More often than not because of poor planning in the start. There is no reason this just has to be ''the way it is'' For me there needs to be huge improvements in 3 areas:
1) Management, planning and production schedules, with early milestones mapped out, and more pre production (specifically if the studio has 2 teams and can get a head start while the other team is finishing up the other project)
2) Better tools, much of the time delays and hang ups come from poor tools, if more companies had toolsets that worked like Unreal then the pipeline would be so much quicker. Creating next gen games with next gen art, effects, ai etc is a lot of work, this can be offset with better and more efficient tools that alow anyone to jump in and make a change easily and iterate much quicker on ideas.
3) Dropping the idea that crunch is just a ''part of the process'' and not actually scheduling it into production, there is no reason for this, don't plan to crunch, how about plan to make it in the whole 3+ years you have available. A small month long crunch at the end and maybe a weekend here or there yes, 6+ months of up to 20 hr days, and 2 months before every E3, or alpha, beta, No thank you.
Like I said I love my job and videogames that along with how long and hard I had to work to get into the industry keeps me from leaving, but something needs to be done, especially with the pressures of developing next gen experiences that require so much polish and where expectations are so high. The fact that Crytek posted this thinking it is OK is a sign of how engrained it has become in the industry.
I would like to think that teams that manage to achieve an environment with minimal crunch would be able to use this as a draw to source talented developers and retain staff. This post has gone on too long already, what I am saying is not rocket science nor is it unrealistic.
#PRBackfire #RyseFacts
I'm sure it's been mentioned, but it's almost like a satire of CBOATs TruthFacts.#PRBackfire #RyseFacts
Yes? And they still have crunch nine years later. Well, they certainly did for L4D2, because Gabe talked about it, there's no reason to think they won't for their next major release.
Google works have crunch too. That is why the offices have a lot of cool things like was your home...
LOLOL!!! We suck at running projects and time management so we work ourselves half to death a minute to midnight!
I don't, but I know it was an audio podcast interview.Do you have a source? Google isn't getting me anywhere. I'd imagine there is "crunch time" at Valve but I wouldn't think it's in the traditional sense in that people are slapped with overtime to ensure the game is ready. Portal 2 was delayed twice (Holiday 2010 -> February 2011, February 2011 -> April 2011), after all, and Gabe once said that part of the reason Valve has annual holidays is because he doesn't like seeing people voluntarily working more than they should.
I don't, but I know it was an audio podcast interview.
He said the team claimed "we want to go into crunch tomorrow", in reference to the first week of L4D2's development, and that they had crunch at the end too. That by splitting up the period of crunch, they were able to produce a game in a year.

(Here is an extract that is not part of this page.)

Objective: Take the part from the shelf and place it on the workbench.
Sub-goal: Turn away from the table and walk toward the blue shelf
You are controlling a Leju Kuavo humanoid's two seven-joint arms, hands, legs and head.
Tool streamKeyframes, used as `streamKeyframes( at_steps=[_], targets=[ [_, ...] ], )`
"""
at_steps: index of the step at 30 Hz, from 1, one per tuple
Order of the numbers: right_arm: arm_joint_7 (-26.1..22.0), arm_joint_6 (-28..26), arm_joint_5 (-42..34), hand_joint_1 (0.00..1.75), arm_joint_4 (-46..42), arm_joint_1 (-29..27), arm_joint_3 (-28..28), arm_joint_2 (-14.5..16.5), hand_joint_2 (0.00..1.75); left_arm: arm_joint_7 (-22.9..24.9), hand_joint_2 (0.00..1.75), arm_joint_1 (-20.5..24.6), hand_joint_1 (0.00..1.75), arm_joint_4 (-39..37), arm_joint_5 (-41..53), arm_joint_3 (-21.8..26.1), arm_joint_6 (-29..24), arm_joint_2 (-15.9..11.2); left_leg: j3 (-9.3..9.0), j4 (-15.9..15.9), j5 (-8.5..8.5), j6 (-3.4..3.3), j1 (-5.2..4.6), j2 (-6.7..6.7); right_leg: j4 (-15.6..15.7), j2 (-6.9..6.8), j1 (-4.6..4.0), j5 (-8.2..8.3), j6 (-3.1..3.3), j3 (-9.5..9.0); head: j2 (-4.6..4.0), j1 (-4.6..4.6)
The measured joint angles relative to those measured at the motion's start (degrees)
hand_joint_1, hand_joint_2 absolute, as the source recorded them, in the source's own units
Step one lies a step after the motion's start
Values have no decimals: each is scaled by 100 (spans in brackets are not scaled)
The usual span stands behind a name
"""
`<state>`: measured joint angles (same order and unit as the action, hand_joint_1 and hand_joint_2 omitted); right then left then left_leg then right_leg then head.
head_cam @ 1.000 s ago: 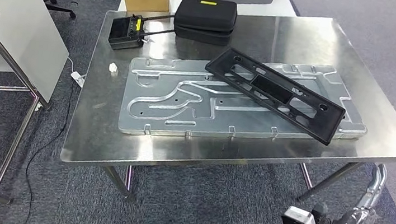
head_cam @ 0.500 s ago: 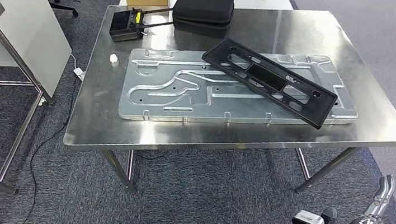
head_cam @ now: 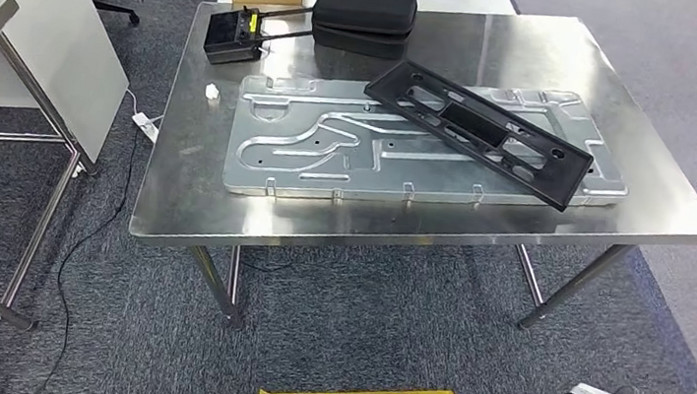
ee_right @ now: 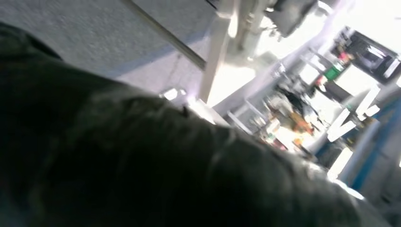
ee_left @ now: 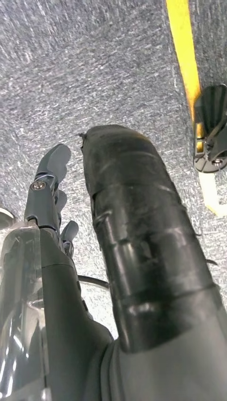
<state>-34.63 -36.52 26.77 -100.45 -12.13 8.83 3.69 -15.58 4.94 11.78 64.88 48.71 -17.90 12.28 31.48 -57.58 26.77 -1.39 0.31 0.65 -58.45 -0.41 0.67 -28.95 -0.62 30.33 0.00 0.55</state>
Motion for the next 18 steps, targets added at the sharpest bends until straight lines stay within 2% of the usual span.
streamKeyframes(
  at_steps=[2,4,6,8,9,10,11,12,14,16,18],
  targets=[
    [-46,182,-131,0,208,25,220,22,0,1,0,2,0,0,-4,28,-3,4,3,5,-21,62,-7,4,14,22,-10,26,69,17,0,-1],
    [-102,364,-240,0,450,77,488,78,0,2,0,1,0,0,-6,58,-7,7,51,-87,62,115,2,-3,52,31,18,77,146,30,0,-3],
    [-178,552,-322,0,778,172,807,152,0,7,0,-1,0,0,-7,82,-10,7,278,-594,413,154,18,-15,77,35,34,126,211,63,0,-7],
    [-245,712,-368,0,1226,281,1169,212,0,14,0,-5,0,0,-9,103,-11,7,606,-1369,794,177,27,-17,70,46,22,150,234,111,0,-9],
    [-269,768,-377,0,1472,330,1358,236,0,19,0,-11,0,0,-10,112,-11,7,691,-1597,848,181,28,-17,62,58,16,156,235,125,0,-9],
    [-292,805,-376,0,1720,382,1552,257,0,24,0,-18,0,0,-14,120,-13,7,670,-1602,784,177,29,-19,52,76,12,159,233,133,0,-8],
    [-318,836,-367,0,1982,440,1751,276,0,29,0,-25,0,0,-16,126,-14,7,533,-1368,618,164,29,-28,37,102,11,158,228,136,0,-8],
    [-351,862,-347,0,2238,504,1934,292,0,36,0,-30,0,0,-19,133,-16,7,324,-974,409,140,28,-67,21,132,11,155,222,140,0,-8],
    [-415,900,-285,0,2796,655,2284,314,0,47,0,-34,0,0,-30,163,-22,7,-39,-262,173,88,23,-220,-17,196,2,154,176,174,0,-8],
    [-465,928,-235,0,3420,819,2674,321,0,57,0,-35,0,0,-41,200,-31,7,-132,-39,169,61,9,-305,-29,257,4,179,101,221,0,-8],
    [-489,956,-252,0,4063,940,3097,293,0,70,0,-36,0,0,-46,222,-45,12,-134,13,126,13,23,-244,-24,295,11,195,26,233,0,-9]
  ],
)
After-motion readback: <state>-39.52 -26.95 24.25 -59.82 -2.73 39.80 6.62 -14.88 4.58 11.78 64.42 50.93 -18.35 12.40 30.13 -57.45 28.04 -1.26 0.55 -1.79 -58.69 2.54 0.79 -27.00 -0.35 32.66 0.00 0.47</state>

Crytek is German, there is no way they aren't getting compensated for their hard work.
Working for a German company I understand German employment law is hardcore.
Man, what is up with the unsympathetic comments on the first page? Do people not realise those are mostly developers (whom have likely gone through crunch time themselves) reacting badly to that tweet and that gloating about crunch time is not something for an official game's twitter to tweet about?
Gamasutra - Developers react: The #RyseFacts hashtag and the war on crunch
Just because many studios go through this, I don't see what's the fun in tweeting about it. I won't give a comparison, because you know how stupid that argument is.